§ What the exercise asks:
Lines in the listing under this task are to be copied exactly.

§ Recorded information:
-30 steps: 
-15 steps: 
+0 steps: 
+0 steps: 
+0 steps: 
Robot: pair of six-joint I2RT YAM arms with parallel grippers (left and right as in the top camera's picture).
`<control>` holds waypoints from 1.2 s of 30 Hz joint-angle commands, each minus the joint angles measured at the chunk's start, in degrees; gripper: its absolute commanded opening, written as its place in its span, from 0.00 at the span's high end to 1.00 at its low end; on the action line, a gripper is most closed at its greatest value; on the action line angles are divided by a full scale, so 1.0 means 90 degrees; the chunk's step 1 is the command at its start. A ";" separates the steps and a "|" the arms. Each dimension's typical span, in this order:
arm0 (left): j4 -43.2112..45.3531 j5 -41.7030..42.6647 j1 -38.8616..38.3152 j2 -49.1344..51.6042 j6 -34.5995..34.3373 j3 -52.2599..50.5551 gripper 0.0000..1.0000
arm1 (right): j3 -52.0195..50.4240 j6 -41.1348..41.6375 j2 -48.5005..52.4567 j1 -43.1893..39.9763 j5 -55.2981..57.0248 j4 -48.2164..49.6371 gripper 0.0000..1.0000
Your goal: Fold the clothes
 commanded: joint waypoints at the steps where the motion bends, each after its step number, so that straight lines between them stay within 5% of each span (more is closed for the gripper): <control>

§ Answer for this exercise:
-30 steps: 
-15 steps: 
+0 steps: 
+0 steps: 
+0 steps: 
Robot: pair of six-joint I2RT YAM arms with parallel grippers (left and right as in the top camera's picture).
`<control>` holds waypoints from 1.2 s of 30 Hz joint-angle commands, each minus the joint angles measured at the chunk's start, in degrees; gripper: its absolute commanded opening, written as its place in its span, from 0.00 at the span's high end to 1.00 at its low end; on the action line, a gripper is most closed at its greatest value; on the action line angles are divided by a full scale, so 1.0 means 90 degrees; the chunk's step 1 is the command at its start. A ";" separates the steps and a "|" the arms. Each dimension's typical span, in this order:
arm0 (left): j4 -43.2112..45.3531 j5 -41.7030..42.6647 j1 -38.8616..38.3152 j2 -49.1344..51.6042 j6 -34.5995..34.3373 j3 -52.2599..50.5551 gripper 0.0000..1.0000
arm1 (right): j3 -52.0195..50.4240 j6 -41.1348..41.6375 j2 -48.5005..52.4567 j1 -43.1893..39.9763 j5 -55.2981..57.0248 j4 -48.2164..49.6371 gripper 0.0000..1.0000
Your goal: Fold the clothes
 commanded: joint waypoints at the steps where the motion bends, each after its step number, so that straight lines between them stay within 5% of each span (more is closed for the gripper): <control>

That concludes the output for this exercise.